Venezuela no posee un sistema de alerta sísmica, lo que deja a la población en una situación de vulnerabilidad extrema ante posibles terremotos. Así lo afirmó el sismólogo venezolano Michael Schmitz, quien señaló que el país carece de infraestructura para detectar y advertir sobre movimientos telúricos. "Estamos desprotegidos, solo vivimos rezando", declaró Schmitz, quien es investigador de la Fundación Venezolana de Investigaciones Sismológicas (Funvisis).
Falta de inversión y mantenimiento
La red sísmica nacional, que alguna vez contó con 50 estaciones, hoy solo tiene operativas menos de 10, según datos de Funvisis. La falta de inversión y mantenimiento ha deteriorado el sistema, que no recibe actualizaciones desde hace más de una década. Schmitz explicó que sin una red adecuada, es imposible emitir alertas tempranas que permitan a la población buscar refugio antes de que lleguen las ondas sísmicas.

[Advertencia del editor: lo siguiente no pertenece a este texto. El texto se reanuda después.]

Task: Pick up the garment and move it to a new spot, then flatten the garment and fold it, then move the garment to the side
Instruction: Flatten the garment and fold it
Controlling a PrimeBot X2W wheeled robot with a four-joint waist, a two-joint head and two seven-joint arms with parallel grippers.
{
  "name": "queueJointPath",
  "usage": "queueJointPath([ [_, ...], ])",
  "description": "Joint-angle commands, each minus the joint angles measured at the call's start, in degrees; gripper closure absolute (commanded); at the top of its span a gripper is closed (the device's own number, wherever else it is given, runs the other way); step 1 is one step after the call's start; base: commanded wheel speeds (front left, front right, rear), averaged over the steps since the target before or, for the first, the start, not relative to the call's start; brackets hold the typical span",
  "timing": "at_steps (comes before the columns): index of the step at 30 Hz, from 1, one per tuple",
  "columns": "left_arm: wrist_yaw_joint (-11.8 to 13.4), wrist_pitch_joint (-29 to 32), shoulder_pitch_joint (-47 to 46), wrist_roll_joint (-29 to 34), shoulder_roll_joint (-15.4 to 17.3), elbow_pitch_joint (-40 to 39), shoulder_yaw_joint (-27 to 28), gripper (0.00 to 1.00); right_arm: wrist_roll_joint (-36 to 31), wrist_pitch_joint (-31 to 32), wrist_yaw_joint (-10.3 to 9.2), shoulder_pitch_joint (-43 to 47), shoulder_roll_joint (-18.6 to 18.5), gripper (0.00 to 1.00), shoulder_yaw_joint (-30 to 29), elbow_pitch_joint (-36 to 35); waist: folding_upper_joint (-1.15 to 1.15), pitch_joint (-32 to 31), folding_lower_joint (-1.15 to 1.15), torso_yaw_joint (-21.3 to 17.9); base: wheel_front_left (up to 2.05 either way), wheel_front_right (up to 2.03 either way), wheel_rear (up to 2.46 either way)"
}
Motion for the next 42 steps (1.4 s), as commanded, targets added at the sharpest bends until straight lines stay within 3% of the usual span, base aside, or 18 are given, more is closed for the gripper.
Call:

Consecuencias de la desprotección
La ausencia de alerta sísmica incrementa el riesgo de pérdidas humanas y materiales. En 2018, un terremoto de magnitud 7.3 sacudió la región de Sucre, causando daños significativos y al menos 4 muertos. Schmitz advirtió que sin un sistema de alerta, un sismo similar podría tener consecuencias mucho más graves. "Cada año ocurren sismos de magnitud 5 o superior en Venezuela, y no estamos preparados para ellos", agregó.
Llamado a la acción
Expertos y organizaciones civiles han instado al gobierno venezolano a priorizar la inversión en infraestructura sísmica. Sin embargo, la crisis económica y política del país ha desviado los recursos hacia otras áreas. Schmitz subrayó que la prevención sísmica no debería ser un lujo, sino una prioridad nacional. "No podemos seguir dependiendo de la suerte; necesitamos un sistema que nos avise con segundos de anticipación", concluyó.